The company was mainly looking for partners at CeBIT, rather than customers, said Galdikas. "Our clients are rather specific."

The economic problems in the United States are not being felt in the Lithuanian hi-tech sector, according to Edmunds Zvirblis of the Infobalt association, which organized the Lithuanian stand and represents 142 companies.

"The crisis is not bad for us," he said. "Hi-tech companies in the U.S. don't import much from Lithuania. The main market for Lithuanian hardware is the European Union and the former U.S.S.R., while our software businesses are oriented towards Germany and Northern Europe. Our investors are mainly in Scandinavia."

Curiously no Estonian companies exhibited at Hannover, an absence that would have to be looked into, said Indrek Bartels, head of Estonia's Association of Information Technology and Telecommunications Companies.

"Exhibiting at CeBIT is rather expensive and our priority is the Estonian market where there is still a lot to do. But the telecoms sector is bigger and more capable of exhibiting there," he said.

Ambitious Baltic IT specialists might be encouraged by German Chancellor Gerhard Schroder's speech at the CeBIT opening ceremonies. In it he restated the need for IT specialists to immigrate to Germany. For each IT specialist who immigrates, three jobs are created for Germans, he said.

But the idea of a Baltic brain-drain does not greatly concern Einars Bindemanis, director of small Riga software company, Media Parks, another of those which could not afford to go to Hannover.

"It will be harder to keep people when we join the EU, but our people are having more fun working here than they would in Germany. They can go if they really want big money, but there are less regulations inhibiting people here. We don't have a culture of putting people in boxes."

Bindemanis believes Eastern Europe is a good environment for small hi-tech companies. "You don't need to meet the scalability and reliability requirements of the massive U.S. market.
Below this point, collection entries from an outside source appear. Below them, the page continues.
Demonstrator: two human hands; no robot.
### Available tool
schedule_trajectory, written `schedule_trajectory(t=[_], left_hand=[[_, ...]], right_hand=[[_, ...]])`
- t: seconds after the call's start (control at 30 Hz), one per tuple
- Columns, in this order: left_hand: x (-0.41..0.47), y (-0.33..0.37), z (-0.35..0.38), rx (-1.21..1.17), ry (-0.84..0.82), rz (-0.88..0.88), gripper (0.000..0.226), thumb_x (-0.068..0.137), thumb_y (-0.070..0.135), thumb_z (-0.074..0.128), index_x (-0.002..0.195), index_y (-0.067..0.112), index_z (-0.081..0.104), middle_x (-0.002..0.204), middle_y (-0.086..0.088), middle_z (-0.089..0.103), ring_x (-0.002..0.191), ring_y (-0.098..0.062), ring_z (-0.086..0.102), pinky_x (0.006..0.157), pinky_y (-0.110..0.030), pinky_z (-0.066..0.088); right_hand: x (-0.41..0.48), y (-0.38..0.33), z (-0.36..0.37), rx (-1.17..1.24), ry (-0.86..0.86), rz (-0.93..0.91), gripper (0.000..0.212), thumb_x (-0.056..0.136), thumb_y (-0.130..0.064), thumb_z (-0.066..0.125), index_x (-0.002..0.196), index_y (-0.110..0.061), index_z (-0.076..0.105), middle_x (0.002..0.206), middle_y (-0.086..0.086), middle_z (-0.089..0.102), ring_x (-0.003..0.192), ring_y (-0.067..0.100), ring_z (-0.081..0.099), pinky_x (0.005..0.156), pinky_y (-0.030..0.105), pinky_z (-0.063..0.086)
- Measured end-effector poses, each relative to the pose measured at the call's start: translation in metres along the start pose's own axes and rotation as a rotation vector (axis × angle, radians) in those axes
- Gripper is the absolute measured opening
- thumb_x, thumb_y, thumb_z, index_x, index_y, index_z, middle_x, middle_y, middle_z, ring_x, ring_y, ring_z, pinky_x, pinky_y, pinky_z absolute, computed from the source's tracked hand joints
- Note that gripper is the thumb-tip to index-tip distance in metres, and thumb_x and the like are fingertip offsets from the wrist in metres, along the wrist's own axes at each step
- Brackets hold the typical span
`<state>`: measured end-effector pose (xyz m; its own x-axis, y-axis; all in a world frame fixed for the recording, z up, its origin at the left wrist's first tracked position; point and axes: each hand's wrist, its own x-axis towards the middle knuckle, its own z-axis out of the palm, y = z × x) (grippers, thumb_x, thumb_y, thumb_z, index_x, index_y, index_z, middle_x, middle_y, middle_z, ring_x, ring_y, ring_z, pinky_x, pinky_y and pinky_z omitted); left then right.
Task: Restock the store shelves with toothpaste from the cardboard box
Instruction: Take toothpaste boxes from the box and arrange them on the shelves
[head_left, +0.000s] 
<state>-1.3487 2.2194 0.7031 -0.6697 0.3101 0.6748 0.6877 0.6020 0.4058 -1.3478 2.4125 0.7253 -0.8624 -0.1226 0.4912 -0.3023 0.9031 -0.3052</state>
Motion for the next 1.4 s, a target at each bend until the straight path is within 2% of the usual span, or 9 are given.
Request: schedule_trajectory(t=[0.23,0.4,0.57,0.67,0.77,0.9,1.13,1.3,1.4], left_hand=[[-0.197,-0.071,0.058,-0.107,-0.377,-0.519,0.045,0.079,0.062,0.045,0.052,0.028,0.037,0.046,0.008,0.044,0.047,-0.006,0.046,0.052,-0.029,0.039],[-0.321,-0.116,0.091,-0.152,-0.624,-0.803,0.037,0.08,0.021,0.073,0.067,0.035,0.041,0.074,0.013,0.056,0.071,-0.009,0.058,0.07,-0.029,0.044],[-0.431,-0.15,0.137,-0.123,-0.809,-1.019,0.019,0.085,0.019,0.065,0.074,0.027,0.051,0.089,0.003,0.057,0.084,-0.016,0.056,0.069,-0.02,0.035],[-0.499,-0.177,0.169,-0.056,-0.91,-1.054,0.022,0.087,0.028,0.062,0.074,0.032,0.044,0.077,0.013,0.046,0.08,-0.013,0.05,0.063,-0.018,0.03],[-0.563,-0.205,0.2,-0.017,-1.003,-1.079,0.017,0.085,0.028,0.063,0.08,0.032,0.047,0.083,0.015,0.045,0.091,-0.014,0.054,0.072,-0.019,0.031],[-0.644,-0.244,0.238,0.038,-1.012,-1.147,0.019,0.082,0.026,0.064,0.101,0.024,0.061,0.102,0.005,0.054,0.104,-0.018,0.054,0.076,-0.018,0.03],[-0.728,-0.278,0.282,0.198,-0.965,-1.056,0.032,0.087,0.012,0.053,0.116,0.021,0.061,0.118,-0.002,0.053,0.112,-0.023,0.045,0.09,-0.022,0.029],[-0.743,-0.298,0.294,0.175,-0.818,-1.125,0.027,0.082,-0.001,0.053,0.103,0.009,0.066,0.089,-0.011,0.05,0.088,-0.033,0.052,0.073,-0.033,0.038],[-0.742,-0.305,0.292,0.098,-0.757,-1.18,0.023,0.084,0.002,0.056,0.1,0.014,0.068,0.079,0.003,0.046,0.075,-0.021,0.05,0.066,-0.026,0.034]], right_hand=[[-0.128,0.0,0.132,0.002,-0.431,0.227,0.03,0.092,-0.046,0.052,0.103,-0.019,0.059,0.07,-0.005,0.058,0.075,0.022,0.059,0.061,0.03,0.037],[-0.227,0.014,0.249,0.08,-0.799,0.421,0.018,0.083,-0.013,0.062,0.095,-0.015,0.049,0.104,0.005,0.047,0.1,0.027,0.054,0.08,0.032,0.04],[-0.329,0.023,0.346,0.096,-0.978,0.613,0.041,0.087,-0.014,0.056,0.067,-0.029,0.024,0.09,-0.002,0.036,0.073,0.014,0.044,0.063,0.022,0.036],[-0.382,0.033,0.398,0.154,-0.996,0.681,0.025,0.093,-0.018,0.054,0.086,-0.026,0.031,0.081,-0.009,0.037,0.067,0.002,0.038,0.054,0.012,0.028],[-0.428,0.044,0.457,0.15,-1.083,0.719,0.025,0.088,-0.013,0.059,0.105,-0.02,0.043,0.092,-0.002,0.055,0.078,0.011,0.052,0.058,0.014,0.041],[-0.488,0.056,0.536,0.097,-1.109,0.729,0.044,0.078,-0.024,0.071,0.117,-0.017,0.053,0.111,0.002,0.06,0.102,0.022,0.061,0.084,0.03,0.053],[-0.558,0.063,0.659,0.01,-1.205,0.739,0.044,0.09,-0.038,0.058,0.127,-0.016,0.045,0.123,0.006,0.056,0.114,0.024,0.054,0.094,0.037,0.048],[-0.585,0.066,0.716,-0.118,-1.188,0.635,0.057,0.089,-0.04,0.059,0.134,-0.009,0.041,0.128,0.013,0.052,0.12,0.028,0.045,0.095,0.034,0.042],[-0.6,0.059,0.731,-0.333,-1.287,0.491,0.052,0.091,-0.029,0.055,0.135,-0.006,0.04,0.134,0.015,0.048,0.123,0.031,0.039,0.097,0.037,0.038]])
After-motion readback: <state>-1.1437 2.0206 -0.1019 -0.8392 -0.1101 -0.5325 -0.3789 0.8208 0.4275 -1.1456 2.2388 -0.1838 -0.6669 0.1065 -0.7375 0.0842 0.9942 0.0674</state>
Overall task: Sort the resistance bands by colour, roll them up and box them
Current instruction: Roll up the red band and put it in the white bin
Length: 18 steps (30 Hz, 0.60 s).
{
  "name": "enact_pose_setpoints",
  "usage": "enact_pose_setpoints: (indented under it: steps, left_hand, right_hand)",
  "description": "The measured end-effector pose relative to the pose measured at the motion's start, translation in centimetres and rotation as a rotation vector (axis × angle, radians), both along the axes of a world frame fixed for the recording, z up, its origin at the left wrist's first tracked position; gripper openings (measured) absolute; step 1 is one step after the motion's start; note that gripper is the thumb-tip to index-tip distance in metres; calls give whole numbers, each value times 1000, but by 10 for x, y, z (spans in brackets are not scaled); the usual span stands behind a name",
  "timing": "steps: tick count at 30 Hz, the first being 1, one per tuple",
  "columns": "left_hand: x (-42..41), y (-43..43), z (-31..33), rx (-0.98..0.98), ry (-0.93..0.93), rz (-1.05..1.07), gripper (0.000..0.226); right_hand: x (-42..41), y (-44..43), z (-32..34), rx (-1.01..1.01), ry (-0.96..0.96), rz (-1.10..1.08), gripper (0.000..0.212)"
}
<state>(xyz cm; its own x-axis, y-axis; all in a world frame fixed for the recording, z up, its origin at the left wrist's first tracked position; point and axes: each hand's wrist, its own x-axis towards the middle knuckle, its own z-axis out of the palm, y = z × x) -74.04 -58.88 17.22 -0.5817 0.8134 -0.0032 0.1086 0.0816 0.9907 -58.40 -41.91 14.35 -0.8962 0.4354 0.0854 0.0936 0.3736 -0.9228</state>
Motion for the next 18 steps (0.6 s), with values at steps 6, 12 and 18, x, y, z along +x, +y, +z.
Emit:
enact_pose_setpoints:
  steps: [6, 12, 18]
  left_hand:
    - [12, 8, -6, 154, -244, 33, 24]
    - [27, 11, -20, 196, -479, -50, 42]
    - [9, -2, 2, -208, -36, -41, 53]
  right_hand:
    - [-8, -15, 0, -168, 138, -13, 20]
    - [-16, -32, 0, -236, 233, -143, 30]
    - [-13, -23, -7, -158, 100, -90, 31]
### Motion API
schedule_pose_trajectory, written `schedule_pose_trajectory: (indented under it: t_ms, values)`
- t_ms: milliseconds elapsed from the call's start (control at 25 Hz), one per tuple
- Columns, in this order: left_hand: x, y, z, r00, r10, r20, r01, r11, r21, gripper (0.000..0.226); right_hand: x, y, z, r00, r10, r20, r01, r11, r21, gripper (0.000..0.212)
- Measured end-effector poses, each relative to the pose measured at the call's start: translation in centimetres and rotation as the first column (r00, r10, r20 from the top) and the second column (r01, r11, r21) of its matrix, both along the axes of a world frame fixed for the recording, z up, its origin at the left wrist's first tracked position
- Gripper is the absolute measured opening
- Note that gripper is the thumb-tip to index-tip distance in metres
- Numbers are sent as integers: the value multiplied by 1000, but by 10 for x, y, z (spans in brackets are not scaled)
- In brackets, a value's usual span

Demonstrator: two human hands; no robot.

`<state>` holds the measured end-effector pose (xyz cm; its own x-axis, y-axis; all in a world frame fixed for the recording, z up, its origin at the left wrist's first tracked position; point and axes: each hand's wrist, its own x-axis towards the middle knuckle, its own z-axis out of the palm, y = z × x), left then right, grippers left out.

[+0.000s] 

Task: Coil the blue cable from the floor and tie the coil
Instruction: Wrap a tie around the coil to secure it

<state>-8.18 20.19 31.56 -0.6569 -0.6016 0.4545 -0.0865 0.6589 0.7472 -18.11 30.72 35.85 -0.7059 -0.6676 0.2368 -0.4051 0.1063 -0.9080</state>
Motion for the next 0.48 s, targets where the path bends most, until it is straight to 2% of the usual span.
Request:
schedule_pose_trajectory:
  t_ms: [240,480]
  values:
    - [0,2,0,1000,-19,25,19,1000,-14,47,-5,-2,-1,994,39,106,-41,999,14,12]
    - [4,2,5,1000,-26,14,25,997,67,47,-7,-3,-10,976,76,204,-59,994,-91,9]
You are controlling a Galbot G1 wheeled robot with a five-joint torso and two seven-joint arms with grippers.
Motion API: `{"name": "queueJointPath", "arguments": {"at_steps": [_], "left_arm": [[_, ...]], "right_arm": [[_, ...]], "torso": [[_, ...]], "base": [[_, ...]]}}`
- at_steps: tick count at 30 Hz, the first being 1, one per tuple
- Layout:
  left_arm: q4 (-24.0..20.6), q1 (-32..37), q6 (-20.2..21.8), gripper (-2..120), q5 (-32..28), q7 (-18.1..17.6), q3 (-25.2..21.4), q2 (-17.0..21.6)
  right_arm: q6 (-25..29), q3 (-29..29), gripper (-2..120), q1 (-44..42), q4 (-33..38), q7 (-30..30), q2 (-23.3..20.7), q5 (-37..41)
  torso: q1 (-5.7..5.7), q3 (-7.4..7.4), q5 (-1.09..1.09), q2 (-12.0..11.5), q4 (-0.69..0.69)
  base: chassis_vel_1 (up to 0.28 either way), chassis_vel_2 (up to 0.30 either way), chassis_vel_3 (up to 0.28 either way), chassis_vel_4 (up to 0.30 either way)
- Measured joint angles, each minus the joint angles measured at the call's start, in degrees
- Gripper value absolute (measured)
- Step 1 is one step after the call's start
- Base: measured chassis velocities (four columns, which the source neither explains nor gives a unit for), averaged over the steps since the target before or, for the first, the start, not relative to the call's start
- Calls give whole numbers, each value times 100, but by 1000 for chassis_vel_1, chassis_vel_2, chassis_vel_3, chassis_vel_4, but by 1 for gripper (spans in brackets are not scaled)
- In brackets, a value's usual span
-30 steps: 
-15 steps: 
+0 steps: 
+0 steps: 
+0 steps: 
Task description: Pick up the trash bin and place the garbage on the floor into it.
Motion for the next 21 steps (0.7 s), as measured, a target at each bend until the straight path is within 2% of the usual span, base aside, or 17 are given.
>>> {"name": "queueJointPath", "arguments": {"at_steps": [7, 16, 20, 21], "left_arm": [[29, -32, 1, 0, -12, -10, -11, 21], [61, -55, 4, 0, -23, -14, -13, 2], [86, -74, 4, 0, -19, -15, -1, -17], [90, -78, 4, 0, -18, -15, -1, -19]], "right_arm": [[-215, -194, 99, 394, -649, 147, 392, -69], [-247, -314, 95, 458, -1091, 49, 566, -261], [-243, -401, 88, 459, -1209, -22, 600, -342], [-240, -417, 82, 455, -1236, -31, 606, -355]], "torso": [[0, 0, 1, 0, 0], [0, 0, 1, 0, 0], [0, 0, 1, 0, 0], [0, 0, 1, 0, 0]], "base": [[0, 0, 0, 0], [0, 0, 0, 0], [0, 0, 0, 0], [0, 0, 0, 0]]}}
Companies can test niche products in these small markets, with small populations, before transferring them to other countries."

But Morten Hansen, professor of economics at the Stockholm School of Economics and the Baltic states' Eurofaculty, says the Baltics have some way to go before significant numbers of foreign investors follow the example of multinational corporation Exigen, which bought up Latvia's SWH Technologies last year.

"The Baltics can forget about emulating the Irish in the short term. IT education here is not bad, but we can't only talk about IT education. The ability to speak English matters beyond everything. There need to be improvements in every sector.

"Foreign firms would scream when they see the bureaucracy here. Companies will only come if it's uncomplicated, if there is no bureaucracy, no language barriers and no tax barriers. For that you need all-round education. Society functions slowly here and is not easily changed."

Bindemanis agrees that IT education in Latvia is inadequate. "Most of our specialists didn't learn Web Site design or programming at university. They taught themselves or learnt from colleagues. Everything I know I taught myself."